PROBLEM DESCRIPTION | Lines from the one containing "Surface normal at each pixel, camera" to the end of the entries below must be reproduced exactly, with both end lines kept and no other line added.

══ RECORDS FOR THE EXERCISE

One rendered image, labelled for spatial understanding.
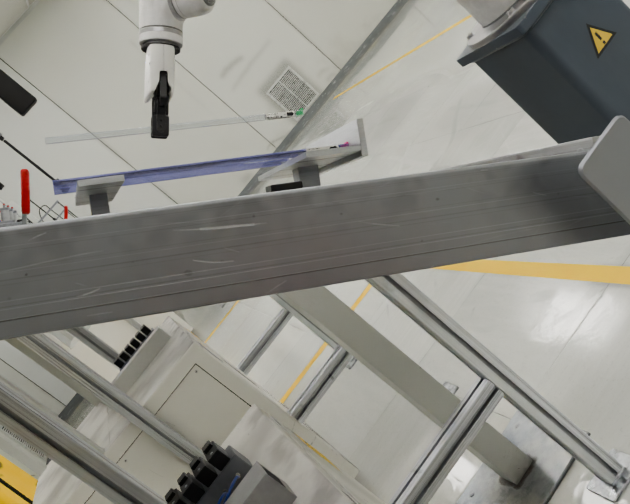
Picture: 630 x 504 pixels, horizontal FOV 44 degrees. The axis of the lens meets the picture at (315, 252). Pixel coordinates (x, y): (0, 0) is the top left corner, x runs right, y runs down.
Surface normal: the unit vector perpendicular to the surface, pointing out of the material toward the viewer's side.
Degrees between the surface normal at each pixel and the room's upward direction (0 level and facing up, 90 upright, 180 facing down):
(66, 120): 90
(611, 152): 90
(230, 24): 90
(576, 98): 90
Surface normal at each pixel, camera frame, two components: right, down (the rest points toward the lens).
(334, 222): 0.27, 0.01
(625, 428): -0.75, -0.63

════

OUTPUT |
Surface normal at each pixel, camera frame, two components: right, down (the rest points toward the lens).
(334, 222): 0.27, 0.01
(625, 428): -0.75, -0.63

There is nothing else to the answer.